Salmon fishing in Sierra Leone
Let me get this clear: this is not ‘salmon fishing’. However, this market involves trawler fishing and the marginalised small time angler. His SBS show featured a Brit trying to live a day or two in the life of a lowly Sierra Leone fisherman; it doesn’t end well. Big trawlers gobbled up most of the catch, even pelting them with rocks as they ventured into sea. With their rudimentary boat, they had to contend with the waves and daunting rips. In the end, the Pom was grateful for what he had back home.
Recto U (Philippines)
It’s the forgery capital of the Philippines. Whatever you need, in you go. Whether it’s school transcripts, diplomas, or driver’s licenses, you need it, they have it. Governments across epochs have tried to curb this so called Recto University, with little success.
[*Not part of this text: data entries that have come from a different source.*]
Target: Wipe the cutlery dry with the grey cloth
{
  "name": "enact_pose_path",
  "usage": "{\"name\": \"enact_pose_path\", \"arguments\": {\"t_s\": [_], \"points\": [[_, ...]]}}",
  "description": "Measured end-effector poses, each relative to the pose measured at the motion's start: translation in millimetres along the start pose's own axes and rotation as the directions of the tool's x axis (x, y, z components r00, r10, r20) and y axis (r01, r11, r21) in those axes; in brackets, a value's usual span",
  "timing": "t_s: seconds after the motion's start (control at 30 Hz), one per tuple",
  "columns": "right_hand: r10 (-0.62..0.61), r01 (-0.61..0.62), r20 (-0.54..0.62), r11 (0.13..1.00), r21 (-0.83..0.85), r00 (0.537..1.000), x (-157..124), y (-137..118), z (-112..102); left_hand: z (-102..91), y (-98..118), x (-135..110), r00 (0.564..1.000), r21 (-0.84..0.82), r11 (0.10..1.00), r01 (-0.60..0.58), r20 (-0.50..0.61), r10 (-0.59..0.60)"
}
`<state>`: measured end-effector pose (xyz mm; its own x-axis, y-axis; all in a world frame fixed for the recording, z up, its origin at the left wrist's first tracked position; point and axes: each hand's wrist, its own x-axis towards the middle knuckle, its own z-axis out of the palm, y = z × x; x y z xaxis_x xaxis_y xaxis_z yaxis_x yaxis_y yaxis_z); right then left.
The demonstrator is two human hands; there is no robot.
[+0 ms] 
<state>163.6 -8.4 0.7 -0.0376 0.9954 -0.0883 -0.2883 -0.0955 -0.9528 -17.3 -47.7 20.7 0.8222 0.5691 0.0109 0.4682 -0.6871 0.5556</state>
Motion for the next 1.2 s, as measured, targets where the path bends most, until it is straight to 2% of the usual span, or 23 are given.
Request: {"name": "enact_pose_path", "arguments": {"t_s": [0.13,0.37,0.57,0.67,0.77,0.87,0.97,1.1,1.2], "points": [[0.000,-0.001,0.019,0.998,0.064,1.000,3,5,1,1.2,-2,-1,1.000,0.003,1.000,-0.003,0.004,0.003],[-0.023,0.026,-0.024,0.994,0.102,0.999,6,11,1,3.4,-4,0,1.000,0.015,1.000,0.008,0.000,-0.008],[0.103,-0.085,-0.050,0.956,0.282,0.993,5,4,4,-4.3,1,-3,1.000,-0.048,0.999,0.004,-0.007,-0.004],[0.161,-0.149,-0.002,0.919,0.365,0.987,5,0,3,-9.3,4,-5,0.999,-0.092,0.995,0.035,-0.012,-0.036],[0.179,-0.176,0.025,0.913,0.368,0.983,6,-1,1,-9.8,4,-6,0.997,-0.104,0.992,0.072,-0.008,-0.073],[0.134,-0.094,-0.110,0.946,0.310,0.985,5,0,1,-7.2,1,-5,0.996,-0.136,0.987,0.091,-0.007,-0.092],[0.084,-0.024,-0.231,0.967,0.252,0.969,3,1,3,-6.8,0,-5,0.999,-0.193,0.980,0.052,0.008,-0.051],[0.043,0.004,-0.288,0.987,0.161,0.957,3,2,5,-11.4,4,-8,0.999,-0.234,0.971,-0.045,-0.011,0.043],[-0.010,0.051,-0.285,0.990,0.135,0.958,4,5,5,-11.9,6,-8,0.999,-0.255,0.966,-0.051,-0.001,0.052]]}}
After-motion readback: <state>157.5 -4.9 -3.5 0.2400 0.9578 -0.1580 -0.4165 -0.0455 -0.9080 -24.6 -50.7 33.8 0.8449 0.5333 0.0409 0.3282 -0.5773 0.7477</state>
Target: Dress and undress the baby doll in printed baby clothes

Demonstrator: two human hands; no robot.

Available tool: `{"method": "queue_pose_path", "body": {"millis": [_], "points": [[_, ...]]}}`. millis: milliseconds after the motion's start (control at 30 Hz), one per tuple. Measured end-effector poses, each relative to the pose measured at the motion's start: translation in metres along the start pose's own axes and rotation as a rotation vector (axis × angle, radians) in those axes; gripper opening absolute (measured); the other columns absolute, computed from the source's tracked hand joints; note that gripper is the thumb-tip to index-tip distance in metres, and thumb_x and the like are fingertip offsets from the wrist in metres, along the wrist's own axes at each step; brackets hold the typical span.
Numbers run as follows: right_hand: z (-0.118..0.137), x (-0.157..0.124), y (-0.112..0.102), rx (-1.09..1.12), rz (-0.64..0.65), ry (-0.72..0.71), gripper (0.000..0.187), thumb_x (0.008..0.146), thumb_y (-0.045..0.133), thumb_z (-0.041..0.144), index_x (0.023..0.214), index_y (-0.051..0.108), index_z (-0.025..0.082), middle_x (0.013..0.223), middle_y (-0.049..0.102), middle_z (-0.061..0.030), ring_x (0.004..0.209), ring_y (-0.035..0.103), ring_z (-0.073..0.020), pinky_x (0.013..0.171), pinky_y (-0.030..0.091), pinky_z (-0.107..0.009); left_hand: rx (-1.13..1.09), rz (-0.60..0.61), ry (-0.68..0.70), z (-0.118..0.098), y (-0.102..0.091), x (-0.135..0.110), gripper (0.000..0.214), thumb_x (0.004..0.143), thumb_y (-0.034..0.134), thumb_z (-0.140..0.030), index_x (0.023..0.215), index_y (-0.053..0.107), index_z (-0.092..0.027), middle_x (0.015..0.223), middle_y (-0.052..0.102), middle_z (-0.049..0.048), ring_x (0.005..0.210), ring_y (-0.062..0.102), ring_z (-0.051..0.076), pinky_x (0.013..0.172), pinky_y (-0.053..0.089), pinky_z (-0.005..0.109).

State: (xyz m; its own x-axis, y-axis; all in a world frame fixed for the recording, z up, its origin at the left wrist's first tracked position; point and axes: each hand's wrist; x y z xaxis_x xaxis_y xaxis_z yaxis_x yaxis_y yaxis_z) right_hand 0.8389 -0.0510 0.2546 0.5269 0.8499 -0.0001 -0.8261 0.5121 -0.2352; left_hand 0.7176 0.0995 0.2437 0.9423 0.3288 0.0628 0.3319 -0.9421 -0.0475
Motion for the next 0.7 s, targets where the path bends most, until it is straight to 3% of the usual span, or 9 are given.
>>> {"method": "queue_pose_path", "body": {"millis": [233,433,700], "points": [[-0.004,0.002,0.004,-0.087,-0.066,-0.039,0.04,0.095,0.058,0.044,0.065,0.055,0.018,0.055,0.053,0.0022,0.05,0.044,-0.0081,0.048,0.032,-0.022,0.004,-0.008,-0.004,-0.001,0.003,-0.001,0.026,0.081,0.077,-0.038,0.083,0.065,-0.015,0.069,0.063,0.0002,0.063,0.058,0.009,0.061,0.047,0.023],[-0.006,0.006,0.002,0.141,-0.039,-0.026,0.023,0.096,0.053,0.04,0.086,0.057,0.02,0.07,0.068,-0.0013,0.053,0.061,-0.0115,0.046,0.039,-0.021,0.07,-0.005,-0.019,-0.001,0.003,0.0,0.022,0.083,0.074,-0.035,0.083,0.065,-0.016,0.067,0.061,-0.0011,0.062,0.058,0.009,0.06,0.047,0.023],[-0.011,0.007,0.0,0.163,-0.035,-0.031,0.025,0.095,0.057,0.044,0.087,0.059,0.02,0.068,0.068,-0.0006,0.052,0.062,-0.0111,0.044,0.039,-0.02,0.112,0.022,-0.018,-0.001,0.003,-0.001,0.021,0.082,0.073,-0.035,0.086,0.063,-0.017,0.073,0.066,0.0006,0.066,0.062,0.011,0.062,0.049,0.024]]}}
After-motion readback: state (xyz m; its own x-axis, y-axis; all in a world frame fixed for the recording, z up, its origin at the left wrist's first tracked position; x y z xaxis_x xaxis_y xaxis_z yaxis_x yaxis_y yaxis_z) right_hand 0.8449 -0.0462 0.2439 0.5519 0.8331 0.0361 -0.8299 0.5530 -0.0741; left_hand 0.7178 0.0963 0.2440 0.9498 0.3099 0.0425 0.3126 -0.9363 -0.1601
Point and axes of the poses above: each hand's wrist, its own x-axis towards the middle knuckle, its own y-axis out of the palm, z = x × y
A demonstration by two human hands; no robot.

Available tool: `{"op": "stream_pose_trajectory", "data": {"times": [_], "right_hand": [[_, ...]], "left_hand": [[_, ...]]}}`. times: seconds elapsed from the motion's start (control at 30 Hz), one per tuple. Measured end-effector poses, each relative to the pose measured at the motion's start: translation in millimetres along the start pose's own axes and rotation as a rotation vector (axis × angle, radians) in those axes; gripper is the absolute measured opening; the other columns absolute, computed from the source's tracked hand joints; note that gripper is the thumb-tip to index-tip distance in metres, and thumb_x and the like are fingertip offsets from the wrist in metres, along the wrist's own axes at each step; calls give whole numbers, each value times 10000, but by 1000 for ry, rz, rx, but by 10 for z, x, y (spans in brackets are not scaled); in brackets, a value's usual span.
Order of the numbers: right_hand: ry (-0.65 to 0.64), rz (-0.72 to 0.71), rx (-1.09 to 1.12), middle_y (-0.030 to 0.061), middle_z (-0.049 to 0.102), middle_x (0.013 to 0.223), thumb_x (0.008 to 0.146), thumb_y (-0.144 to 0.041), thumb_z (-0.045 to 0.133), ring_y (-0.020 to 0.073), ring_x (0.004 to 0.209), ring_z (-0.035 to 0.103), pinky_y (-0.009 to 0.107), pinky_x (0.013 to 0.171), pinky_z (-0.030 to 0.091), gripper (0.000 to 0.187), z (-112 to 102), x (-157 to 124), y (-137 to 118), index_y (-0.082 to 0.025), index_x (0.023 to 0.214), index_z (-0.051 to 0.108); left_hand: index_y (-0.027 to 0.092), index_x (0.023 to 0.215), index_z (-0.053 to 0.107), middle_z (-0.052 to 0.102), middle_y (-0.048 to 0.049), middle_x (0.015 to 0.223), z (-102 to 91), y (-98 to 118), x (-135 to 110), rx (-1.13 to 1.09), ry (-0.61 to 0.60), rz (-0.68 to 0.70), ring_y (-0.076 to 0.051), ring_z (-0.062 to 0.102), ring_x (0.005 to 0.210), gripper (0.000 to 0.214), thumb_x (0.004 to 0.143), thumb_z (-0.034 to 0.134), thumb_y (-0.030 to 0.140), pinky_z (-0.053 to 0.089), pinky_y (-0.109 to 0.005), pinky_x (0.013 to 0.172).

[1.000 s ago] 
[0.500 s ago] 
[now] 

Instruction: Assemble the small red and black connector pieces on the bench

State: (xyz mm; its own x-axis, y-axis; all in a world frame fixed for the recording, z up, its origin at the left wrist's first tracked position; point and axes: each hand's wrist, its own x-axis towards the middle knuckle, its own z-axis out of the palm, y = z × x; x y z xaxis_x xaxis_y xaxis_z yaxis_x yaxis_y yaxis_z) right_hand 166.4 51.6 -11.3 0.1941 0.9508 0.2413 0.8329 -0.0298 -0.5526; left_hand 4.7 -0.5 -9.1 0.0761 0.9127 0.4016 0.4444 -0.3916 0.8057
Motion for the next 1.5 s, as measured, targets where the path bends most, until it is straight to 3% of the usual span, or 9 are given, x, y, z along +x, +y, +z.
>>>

An article from years ago showed the police were definitely involved, getting bribes to turn a blind eye. The same article also claimed that the actual vendors got a small cut as opposed to others in the racket. I remember when the dissident (and Pork barrel queen), Janet Lim-Napoles was arrested, some of the announcers were questioning her mugshot. ‘So that’s really Miss Janet Lim-Napoles?’ They asked this over and over. ‘Are we really getting the real deal?’ Someone then said ‘Baka na recto pa ata yan’. (Maybe that got Recto’d.)
Weed plantation (Sydney, Australia)
He was a friend’s neighbour, responsible for the doobie business round the area. The other neighbours on the street were wary of him, saying he and his missus got high. Initially overweight, he lost a ton of kilos upon battling diabetes. Though rail thin and toothless, the dude still managed to do his daily groceries from the local grocer. He’s probably feeding those veggies to his cannabis, I told the former friend. He also liked to ride around in his bike. Weed is a serious thing, with drug busts regularly netting millions in unsuspecting homes. Long as there’s a market to fool, there’s ganja to be sold.
This constitutes the most alarming of hidden economies. These sites are beneath the trusty online facade that meets us each time. Remember Silk Road? They were a site where illegal drugs were sold, including the worst kinds. For a fee, there were no limits as to what was on offer. Following the deaths of customers, including an Australian, police zoned in and swooped on the site founder. Yet for every site that gets closed, others will spring up.
I have shown you five examples of the black market. Whether through prior knowledge, SBS viewing, or from stories, the methods may vary but the toll and damage to human safety is unquestioned. My sincerest hope is that neither of us would venture into the dark side.